EXERCISE BRIEF »
Exactly the lines from the one containing "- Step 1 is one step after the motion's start" through the end of the listing must make up the answer, with no pictures included.

DATASET SECTION »
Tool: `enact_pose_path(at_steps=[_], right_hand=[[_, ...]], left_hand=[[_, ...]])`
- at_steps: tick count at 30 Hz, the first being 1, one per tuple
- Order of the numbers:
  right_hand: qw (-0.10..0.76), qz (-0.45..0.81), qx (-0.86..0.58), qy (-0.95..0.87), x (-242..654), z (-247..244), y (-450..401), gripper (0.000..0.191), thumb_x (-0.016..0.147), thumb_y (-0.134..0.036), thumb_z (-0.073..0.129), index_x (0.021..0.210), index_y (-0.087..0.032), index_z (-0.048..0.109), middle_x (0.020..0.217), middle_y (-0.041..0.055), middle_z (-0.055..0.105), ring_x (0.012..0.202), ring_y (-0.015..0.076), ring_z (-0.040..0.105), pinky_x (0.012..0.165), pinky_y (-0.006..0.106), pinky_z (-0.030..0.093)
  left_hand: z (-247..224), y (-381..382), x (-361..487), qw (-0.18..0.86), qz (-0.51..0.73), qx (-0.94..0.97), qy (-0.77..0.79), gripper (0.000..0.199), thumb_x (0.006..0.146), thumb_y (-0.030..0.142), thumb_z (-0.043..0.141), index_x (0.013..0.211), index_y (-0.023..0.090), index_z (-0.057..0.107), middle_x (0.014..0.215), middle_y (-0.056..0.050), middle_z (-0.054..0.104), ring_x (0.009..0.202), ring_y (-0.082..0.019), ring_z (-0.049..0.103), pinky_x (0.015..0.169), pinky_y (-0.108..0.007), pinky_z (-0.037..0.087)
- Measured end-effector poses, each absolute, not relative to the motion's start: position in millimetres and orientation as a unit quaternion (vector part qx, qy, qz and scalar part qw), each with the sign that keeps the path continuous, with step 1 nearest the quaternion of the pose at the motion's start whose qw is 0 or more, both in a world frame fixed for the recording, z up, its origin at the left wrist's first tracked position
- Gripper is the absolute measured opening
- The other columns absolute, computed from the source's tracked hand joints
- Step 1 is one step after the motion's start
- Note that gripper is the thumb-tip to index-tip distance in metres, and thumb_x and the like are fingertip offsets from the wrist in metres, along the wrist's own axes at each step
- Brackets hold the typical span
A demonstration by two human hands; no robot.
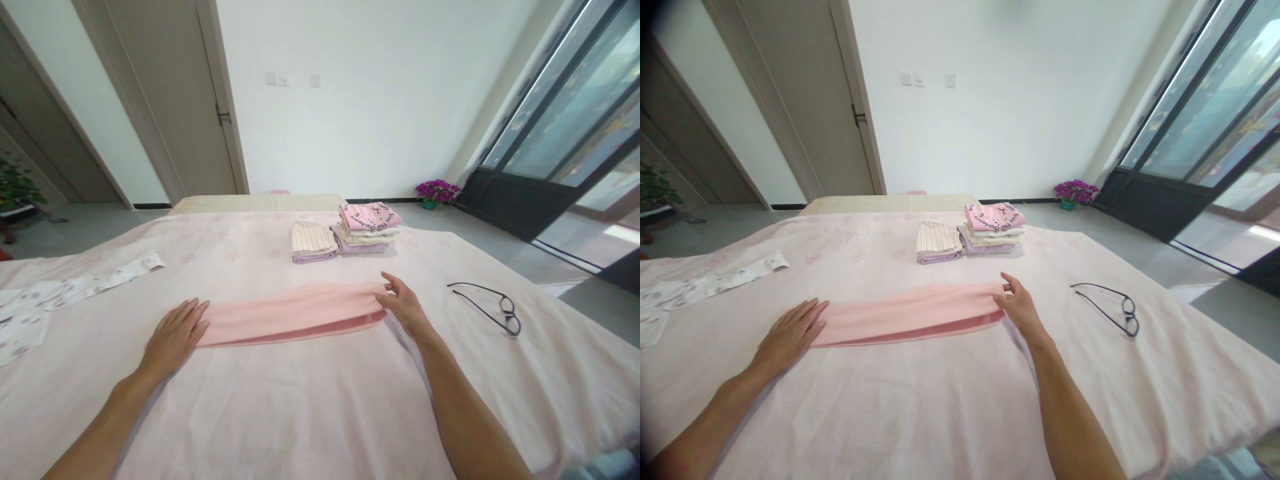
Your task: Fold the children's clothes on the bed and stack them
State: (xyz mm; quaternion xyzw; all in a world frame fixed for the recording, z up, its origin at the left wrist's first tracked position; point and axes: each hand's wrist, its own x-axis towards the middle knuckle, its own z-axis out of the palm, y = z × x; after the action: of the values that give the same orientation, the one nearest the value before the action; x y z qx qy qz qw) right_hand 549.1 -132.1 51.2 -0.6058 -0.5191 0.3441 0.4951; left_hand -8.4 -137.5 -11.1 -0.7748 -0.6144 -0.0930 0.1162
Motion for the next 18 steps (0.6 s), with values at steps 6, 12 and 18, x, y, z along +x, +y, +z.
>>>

FINISHED TASK »
- Step 1 is one step after the motion's start
- Note that gripper is the thumb-tip to index-tip distance in metres, and thumb_x and the like are fingertip offsets from the wrist in metres, along the wrist's own axes at each step
- Brackets hold the typical span
A demonstration by two human hands; no robot.
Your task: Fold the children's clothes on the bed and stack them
State: (xyz mm; quaternion xyzw; all in a world frame fixed for the recording, z up, its origin at the left wrist's first tracked position; point and axes: each hand's wrist, its own x-axis towards the middle knuckle, its own z-axis out of the palm, y = z × x; after the action: of the values that give the same orientation, the one nearest the value before the action; x y z qx qy qz qw) right_hand 549.1 -132.1 51.2 -0.6058 -0.5191 0.3441 0.4951; left_hand -8.4 -137.5 -11.1 -0.7748 -0.6144 -0.0930 0.1162
Motion for the next 18 steps (0.6 s), with values at steps 6, 12 and 18, x, y, z along +x, +y, +z.
>>>

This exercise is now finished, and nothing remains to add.